Task requirements:
For the data below, give the number of lines in which "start" occurs. Include nothing besides that number.

Data provided:
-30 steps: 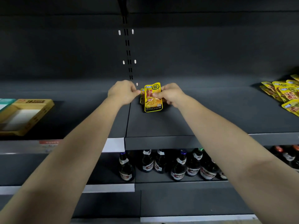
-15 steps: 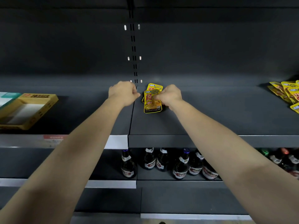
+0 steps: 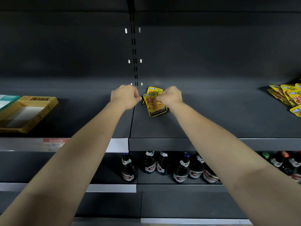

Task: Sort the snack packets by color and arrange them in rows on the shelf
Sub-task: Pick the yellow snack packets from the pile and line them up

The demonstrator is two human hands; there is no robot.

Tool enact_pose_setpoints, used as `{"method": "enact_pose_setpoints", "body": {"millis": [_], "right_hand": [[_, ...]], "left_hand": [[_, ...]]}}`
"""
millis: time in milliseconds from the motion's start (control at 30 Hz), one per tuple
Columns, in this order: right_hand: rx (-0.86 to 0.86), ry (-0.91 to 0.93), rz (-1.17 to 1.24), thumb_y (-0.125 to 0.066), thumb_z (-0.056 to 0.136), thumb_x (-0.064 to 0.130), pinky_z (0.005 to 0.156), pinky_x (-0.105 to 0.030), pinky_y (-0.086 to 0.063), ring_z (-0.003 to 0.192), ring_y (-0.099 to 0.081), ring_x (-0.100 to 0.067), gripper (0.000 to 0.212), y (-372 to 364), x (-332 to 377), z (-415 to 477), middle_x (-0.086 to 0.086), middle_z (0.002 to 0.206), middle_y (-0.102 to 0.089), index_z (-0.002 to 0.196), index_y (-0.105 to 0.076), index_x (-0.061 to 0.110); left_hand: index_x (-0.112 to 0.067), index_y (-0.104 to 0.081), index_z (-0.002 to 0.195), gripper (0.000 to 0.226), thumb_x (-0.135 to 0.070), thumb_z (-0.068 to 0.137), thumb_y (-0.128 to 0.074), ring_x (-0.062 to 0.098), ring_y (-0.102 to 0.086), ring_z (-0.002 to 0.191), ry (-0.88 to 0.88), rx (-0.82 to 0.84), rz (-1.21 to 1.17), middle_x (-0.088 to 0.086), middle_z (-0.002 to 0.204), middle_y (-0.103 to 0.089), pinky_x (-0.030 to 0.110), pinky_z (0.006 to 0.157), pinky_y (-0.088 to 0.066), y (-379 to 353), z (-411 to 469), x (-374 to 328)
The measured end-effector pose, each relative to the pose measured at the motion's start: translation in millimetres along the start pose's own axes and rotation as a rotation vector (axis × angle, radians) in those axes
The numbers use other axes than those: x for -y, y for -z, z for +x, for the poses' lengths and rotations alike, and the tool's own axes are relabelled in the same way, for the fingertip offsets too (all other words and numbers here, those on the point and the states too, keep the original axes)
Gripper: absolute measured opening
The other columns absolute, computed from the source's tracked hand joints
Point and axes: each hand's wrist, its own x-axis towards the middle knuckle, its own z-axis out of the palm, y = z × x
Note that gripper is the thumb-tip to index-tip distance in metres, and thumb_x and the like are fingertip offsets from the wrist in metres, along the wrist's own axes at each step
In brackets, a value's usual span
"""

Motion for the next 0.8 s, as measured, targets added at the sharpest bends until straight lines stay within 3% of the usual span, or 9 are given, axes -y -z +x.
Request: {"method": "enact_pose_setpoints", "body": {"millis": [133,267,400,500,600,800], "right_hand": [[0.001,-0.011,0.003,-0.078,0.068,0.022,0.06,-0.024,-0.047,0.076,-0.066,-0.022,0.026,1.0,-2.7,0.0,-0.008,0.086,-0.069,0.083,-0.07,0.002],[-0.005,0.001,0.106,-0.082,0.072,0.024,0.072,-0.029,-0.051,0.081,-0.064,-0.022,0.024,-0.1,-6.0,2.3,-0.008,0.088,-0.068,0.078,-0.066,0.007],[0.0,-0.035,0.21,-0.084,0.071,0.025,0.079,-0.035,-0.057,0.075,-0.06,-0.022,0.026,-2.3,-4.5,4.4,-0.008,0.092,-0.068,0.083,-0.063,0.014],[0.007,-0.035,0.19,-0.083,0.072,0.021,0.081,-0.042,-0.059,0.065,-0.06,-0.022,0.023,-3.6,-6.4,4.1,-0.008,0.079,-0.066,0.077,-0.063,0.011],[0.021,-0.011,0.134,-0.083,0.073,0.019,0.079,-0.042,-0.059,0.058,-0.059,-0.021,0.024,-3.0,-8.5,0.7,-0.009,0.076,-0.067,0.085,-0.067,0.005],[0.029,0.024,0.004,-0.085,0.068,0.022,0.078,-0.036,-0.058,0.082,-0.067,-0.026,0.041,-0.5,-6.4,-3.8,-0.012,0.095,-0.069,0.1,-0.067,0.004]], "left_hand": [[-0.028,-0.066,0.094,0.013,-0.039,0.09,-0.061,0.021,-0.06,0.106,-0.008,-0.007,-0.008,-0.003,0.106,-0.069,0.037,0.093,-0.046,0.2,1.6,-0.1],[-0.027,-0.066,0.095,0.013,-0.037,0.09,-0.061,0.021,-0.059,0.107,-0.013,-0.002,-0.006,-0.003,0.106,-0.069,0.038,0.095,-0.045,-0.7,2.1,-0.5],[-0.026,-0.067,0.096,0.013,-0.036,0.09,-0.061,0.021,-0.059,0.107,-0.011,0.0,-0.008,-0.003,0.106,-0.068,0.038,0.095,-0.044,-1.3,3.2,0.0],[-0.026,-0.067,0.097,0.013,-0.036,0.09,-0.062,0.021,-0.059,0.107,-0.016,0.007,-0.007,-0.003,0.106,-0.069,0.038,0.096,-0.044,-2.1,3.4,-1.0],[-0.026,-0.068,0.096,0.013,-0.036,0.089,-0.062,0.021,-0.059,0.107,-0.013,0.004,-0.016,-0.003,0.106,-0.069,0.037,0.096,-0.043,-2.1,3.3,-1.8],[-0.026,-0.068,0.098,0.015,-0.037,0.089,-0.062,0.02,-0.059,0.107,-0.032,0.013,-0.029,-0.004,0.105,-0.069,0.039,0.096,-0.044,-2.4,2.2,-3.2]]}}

Answer area:
2